__How to complete this task__. After locating "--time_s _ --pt" in the listing below, copy that line and each one after it exactly, ending with the line that has "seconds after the".

********************

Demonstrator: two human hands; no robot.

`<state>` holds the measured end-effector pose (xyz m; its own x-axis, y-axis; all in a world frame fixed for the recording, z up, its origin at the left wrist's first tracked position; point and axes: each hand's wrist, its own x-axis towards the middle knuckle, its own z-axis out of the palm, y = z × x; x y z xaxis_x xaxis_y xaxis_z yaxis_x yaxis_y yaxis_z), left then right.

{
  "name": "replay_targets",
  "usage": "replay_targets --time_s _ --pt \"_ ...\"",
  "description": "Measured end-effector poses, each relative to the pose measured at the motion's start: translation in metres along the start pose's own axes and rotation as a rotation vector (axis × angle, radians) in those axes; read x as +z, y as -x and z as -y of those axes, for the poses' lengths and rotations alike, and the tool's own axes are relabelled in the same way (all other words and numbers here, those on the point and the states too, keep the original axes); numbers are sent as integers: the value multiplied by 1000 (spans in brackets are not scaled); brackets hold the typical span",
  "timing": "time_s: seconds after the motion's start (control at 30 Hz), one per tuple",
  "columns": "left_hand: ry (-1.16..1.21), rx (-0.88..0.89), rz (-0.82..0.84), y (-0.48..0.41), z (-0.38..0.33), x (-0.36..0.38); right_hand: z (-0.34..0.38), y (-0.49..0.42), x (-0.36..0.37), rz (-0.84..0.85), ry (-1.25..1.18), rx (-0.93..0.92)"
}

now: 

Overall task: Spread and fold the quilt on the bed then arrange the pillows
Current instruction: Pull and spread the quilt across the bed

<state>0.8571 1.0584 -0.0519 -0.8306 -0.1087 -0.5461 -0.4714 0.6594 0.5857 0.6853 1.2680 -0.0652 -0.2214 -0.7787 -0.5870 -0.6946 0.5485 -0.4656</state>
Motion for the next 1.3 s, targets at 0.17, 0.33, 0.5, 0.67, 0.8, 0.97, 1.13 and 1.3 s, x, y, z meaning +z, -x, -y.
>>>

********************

__Answer to the problem__.
  "usage": "replay_targets --time_s _ --pt \"_ ...\"",
  "description": "Measured end-effector poses, each relative to the pose measured at the motion's start: translation in metres along the start pose's own axes and rotation as a rotation vector (axis × angle, radians) in those axes; read x as +z, y as -x and z as -y of those axes, for the poses' lengths and rotations alike, and the tool's own axes are relabelled in the same way (all other words and numbers here, those on the point and the states too, keep the original axes); numbers are sent as integers: the value multiplied by 1000 (spans in brackets are not scaled); brackets hold the typical span",
  "timing": "time_s: seconds after the motion's start (control at 30 Hz), one per tuple",

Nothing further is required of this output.